PROBLEM TO WORK ON:
From the first line to the last, repeat the data exactly and drop the pictures.

GIVEN DATA:
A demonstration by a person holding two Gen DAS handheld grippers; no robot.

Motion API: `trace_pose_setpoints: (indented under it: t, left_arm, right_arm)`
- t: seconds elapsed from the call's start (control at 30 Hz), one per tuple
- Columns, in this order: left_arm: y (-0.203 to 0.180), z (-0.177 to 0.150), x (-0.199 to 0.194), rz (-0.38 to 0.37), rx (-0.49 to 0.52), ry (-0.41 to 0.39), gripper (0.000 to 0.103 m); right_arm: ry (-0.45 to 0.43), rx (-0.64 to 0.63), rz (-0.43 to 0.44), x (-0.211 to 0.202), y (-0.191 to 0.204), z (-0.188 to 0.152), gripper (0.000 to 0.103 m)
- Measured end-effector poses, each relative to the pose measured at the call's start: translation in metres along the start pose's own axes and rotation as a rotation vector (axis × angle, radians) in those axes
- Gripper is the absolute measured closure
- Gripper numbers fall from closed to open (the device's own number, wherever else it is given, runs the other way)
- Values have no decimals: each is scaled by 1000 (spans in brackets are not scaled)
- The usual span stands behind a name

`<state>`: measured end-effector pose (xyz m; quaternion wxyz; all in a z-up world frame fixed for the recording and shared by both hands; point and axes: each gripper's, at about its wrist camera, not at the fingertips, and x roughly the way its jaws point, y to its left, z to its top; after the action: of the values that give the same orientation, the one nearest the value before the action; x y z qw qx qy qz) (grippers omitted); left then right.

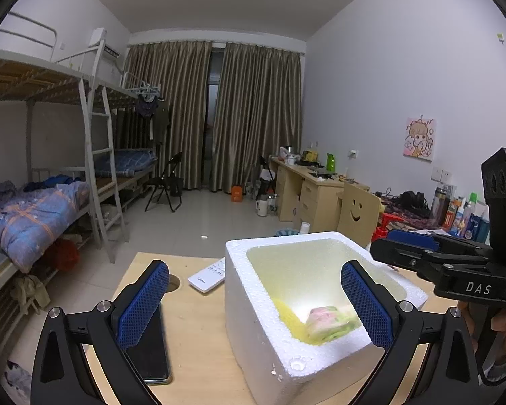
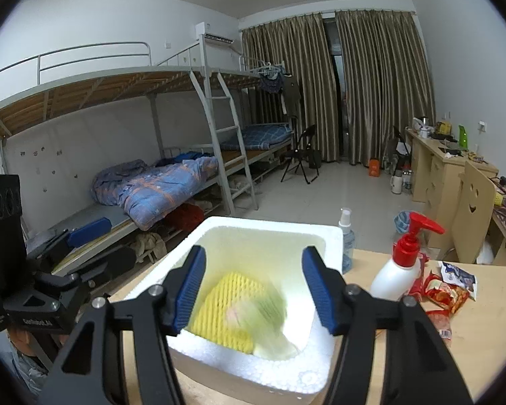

REPLY TO THE EXERCISE:
A demonstration by a person holding two Gen DAS handheld grippers; no robot.

Motion API: `trace_pose_setpoints: (indented under it: t, left_arm, right_arm)`
- t: seconds elapsed from the call's start (control at 30 Hz), one per tuple
- Columns, in this order: left_arm: y (-0.203 to 0.180), z (-0.177 to 0.150), x (-0.199 to 0.194), rz (-0.38 to 0.37), rx (-0.49 to 0.52), ry (-0.41 to 0.39), gripper (0.000 to 0.103 m); right_arm: ry (-0.45 to 0.43), rx (-0.64 to 0.63), rz (-0.43 to 0.44), x (-0.211 to 0.202), y (-0.191 to 0.204), z (-0.188 to 0.152), gripper (0.000 to 0.103 m)
- Measured end-effector poses, each relative to the pose measured at the call's start: translation in metres along the start pose's own axes and rotation as a rotation vector (axis × angle, radians) in those axes
- Gripper is the absolute measured closure
- Gripper numbers fall from closed to open (the device's own number, wherever else it is given, runs the other way)
- Values have no decimals: each is scaled by 1000 (spans in brackets are not scaled)
- The usual span stands behind a name

`<state>`: measured end-effector pose (xyz m; quaternion wxyz; all in a z-up world frame fixed for the recording and shared by both hands; point and axes: each gripper's, at about its wrist camera, not at the fingertips, and x roughly the way its jaws point, y to its left, z to its top; after the action: of the values that give the same orientation, the one nearest the value before the action; x y z qw qx qy qz) (grippers omitted); left then right.

The exercise is complete as it stands.